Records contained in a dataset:
:::::
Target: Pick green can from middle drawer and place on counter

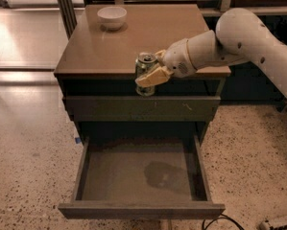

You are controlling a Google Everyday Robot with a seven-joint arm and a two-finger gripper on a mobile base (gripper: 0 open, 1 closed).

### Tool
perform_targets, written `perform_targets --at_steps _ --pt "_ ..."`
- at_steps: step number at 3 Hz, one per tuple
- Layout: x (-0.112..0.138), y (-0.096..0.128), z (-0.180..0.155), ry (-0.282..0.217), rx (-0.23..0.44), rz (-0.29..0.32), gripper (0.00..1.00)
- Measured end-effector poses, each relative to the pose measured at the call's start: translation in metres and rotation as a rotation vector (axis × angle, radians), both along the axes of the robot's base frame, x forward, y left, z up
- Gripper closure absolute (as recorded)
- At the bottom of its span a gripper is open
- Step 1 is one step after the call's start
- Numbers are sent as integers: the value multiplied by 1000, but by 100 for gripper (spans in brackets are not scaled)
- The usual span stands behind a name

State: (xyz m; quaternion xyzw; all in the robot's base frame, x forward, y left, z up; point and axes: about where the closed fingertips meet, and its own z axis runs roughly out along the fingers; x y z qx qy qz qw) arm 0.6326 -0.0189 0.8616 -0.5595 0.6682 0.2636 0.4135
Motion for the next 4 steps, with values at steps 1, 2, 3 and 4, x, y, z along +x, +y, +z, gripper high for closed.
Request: perform_targets --at_steps 1,2,3,4 --pt "0 0 0 0 0 0 100" --pt "11 5 40 -6 -23 36 100" --pt "26 10 88 -39 -27 57 100" --pt "48 24 103 -22 -44 99 100"
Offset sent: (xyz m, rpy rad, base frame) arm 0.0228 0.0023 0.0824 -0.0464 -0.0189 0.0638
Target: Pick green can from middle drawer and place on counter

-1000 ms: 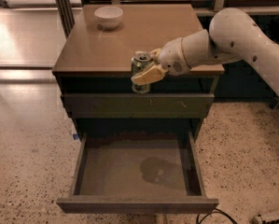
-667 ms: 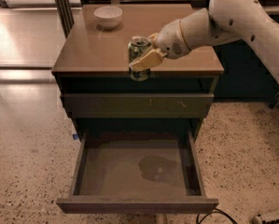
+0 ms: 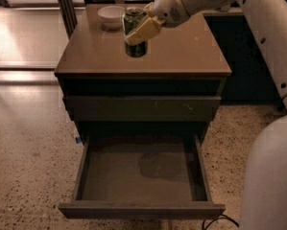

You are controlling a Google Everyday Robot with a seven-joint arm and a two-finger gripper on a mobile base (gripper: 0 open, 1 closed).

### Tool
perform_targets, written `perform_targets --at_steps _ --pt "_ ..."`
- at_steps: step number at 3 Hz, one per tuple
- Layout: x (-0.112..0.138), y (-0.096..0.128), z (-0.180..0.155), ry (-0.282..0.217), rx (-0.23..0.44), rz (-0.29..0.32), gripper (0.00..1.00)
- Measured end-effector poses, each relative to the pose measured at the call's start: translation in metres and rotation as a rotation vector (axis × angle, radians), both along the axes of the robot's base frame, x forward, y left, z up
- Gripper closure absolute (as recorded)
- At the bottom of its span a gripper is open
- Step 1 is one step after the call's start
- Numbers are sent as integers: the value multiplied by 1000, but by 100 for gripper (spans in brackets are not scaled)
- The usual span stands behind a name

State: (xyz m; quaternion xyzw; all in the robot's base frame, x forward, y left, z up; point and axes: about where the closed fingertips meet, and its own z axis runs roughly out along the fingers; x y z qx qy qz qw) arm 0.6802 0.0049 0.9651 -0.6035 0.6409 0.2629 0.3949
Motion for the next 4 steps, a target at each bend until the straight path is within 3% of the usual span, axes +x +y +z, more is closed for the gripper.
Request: perform_targets --at_steps 1,2,4 --pt "27 10 4 -18 -24 29 100" --pt "70 19 -8 -35 -33 33 100" --pt "76 20 -10 -41 -11 30 100"
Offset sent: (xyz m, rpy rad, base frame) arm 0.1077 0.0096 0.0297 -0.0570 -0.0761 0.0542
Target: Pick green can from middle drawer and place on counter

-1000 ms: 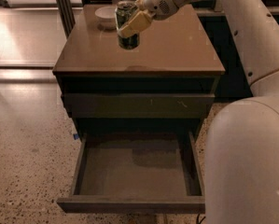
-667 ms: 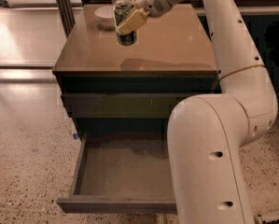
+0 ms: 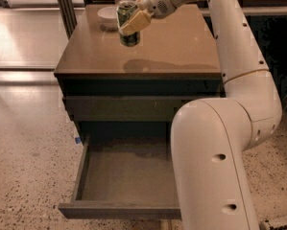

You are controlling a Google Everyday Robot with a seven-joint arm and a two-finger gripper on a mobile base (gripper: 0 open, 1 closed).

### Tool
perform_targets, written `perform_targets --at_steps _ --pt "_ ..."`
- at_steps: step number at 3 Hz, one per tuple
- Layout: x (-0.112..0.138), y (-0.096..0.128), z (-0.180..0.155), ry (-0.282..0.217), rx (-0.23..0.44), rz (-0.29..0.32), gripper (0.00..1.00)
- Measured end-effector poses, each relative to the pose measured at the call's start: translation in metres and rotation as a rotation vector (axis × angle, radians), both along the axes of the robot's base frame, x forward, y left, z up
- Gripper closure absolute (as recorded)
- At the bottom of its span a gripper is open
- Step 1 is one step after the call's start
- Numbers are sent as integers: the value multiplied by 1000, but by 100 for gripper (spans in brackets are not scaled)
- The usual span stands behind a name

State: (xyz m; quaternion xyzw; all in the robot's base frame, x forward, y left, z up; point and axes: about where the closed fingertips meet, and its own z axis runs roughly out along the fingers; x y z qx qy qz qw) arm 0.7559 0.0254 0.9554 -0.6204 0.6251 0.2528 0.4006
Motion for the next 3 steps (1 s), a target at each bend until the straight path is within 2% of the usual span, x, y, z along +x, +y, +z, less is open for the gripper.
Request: perform_targets --at_steps 1,2,3 --pt "1 4 -21 34 47 49 100" --pt "1 4 -21 34 47 49 100" --pt "10 12 -54 61 15 51 100"
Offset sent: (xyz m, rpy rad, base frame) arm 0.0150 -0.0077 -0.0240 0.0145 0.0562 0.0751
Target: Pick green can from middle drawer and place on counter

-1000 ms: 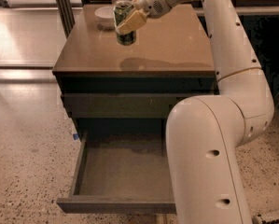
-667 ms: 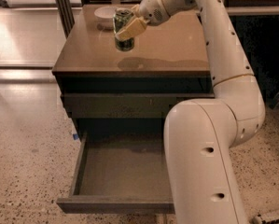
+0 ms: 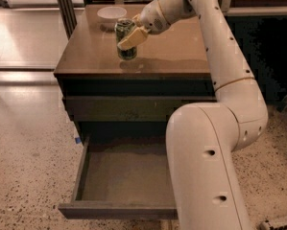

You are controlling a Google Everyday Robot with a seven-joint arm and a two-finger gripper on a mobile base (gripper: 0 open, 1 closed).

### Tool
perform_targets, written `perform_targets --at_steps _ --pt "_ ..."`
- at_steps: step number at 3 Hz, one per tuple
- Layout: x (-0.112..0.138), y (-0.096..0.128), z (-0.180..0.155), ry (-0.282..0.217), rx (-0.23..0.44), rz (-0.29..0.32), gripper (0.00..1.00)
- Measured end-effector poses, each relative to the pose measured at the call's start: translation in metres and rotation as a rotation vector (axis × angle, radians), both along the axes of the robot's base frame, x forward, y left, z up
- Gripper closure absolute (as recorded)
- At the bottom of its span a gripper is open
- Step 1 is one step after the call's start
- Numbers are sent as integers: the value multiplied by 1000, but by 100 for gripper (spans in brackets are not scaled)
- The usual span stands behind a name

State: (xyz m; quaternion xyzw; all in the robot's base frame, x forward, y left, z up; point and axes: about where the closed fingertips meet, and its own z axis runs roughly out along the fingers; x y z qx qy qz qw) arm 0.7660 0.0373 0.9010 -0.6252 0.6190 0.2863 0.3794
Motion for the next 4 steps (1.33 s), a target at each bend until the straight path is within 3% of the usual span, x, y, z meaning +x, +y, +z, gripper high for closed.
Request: perform_targets --at_steps 2,3,4 --pt "10 -6 -31 47 15 -38 100" --pt "10 -6 -31 47 15 -38 100" --pt "10 -6 -31 47 15 -38 81"
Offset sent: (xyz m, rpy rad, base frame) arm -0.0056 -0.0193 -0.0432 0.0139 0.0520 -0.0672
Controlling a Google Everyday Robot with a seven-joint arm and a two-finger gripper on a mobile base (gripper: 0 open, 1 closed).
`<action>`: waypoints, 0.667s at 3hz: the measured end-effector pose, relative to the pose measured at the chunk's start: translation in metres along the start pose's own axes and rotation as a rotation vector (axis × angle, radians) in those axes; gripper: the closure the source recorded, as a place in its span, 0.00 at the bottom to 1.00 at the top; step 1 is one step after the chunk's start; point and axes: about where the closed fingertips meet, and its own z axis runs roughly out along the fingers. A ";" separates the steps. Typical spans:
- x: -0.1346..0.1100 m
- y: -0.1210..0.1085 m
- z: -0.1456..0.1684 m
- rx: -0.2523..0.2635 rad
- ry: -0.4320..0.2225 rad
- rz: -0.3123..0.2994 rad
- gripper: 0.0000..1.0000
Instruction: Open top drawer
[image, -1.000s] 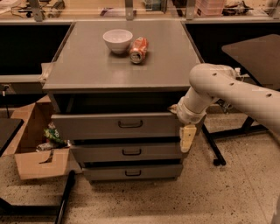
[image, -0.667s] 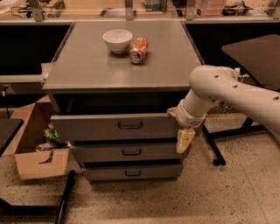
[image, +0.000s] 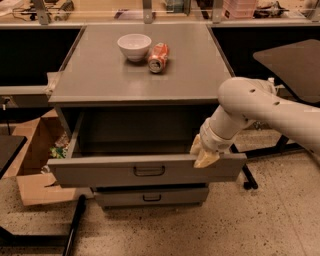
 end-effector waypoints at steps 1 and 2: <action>-0.001 0.000 -0.004 0.000 0.000 0.000 0.56; -0.001 0.000 -0.004 0.000 0.000 0.000 0.24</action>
Offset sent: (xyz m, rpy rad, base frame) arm 0.0000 0.0000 0.0037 0.0000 0.0000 0.0000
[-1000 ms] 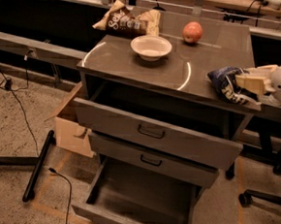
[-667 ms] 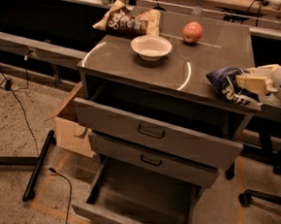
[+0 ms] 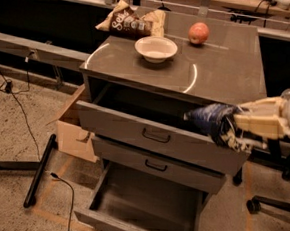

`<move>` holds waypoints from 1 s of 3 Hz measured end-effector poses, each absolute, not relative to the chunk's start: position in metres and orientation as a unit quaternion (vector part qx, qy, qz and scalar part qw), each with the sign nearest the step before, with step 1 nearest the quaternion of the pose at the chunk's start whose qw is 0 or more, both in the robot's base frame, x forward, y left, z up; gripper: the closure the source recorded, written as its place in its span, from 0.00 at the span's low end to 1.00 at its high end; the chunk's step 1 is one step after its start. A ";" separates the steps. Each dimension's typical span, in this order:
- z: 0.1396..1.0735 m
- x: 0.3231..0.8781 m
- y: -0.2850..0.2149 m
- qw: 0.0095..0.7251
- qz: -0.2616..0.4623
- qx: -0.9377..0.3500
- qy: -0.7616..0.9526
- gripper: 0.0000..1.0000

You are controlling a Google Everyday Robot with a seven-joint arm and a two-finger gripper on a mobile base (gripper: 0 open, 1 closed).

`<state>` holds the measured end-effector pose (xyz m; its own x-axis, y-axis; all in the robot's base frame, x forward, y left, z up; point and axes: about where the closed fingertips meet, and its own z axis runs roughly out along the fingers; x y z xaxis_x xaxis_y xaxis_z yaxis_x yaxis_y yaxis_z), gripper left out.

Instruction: Place blue chip bag into bottom drawer

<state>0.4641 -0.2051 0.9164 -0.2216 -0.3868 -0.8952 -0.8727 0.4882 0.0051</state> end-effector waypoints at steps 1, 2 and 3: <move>0.886 0.412 -0.176 0.417 0.302 -0.458 0.724 1.00; 0.832 0.385 -0.144 0.393 0.293 -0.498 0.715 1.00; 0.774 0.387 -0.118 0.378 0.270 -0.519 0.718 1.00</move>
Offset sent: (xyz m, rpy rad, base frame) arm -0.0944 0.0897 -0.1560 -0.1646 0.0115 0.2012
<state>0.3873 -0.1184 0.7736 -0.1756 -0.5404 -0.8229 -0.9487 0.3160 -0.0051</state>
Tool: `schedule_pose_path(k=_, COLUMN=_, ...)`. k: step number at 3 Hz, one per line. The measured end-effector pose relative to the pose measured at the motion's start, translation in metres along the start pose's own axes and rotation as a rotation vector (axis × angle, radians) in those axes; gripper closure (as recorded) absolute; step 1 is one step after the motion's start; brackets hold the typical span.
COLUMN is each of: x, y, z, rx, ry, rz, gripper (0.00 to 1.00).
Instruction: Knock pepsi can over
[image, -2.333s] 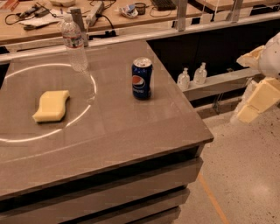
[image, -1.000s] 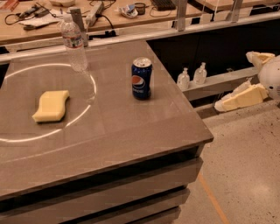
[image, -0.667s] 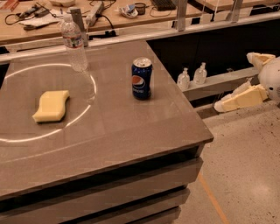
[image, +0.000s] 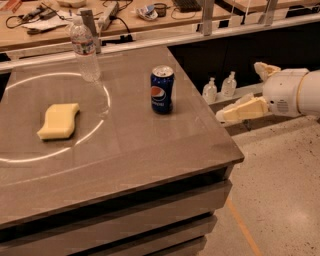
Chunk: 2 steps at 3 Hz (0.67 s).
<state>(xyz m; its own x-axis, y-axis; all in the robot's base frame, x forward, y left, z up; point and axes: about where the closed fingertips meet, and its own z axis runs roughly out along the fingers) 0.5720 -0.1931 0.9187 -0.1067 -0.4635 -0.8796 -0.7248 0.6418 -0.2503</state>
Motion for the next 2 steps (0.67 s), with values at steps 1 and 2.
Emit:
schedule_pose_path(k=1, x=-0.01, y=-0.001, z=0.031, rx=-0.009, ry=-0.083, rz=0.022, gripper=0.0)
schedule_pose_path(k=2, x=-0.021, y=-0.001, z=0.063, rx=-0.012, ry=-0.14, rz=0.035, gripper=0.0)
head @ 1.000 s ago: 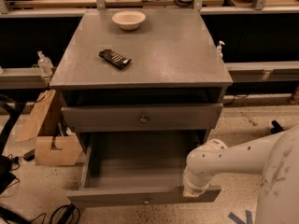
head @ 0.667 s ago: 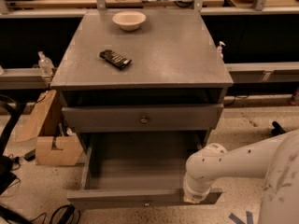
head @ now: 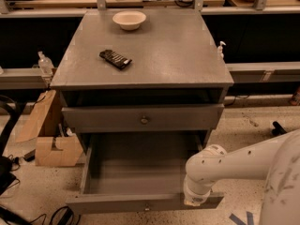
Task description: Open middle drawer
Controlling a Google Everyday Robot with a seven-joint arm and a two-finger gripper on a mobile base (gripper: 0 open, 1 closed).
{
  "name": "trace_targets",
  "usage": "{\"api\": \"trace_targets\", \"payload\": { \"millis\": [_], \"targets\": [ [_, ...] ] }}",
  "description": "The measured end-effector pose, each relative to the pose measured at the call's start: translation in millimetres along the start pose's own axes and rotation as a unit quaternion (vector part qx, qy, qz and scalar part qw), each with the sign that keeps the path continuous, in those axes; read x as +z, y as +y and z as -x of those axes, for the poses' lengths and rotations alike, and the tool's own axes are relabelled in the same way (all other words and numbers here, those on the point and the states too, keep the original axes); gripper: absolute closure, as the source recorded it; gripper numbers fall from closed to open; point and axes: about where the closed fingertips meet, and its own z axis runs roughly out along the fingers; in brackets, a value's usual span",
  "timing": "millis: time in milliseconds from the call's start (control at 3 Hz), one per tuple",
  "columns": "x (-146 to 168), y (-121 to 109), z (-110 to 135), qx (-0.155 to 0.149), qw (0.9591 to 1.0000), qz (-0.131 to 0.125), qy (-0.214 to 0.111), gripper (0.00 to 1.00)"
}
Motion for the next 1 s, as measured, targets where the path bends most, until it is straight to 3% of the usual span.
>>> {"api": "trace_targets", "payload": {
  "millis": [1000],
  "targets": [
    [-1, 33, 4, -0.002, 0.9994, 0.033, 0.012, 1.00]
  ]
}}
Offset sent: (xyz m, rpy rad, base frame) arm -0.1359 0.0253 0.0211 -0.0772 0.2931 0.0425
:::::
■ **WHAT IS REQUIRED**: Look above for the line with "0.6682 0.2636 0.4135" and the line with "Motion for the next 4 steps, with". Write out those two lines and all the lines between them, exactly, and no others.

■ **ANSWER TO THIS PROBLEM**:
State: (xyz m; quaternion xyzw; all in the robot's base frame, x forward, y left, z up; point and axes: about where the closed fingertips meet, and its own z axis runs roughly out along the fingers; x y z qx qy qz qw) arm 0.6326 -0.0189 0.8616 -0.5595 0.6682 0.2636 0.4135
Motion for the next 4 steps, with values at steps 1, 2, 3 and 4, x, y, z along +x, +y, +z, gripper high for closed.

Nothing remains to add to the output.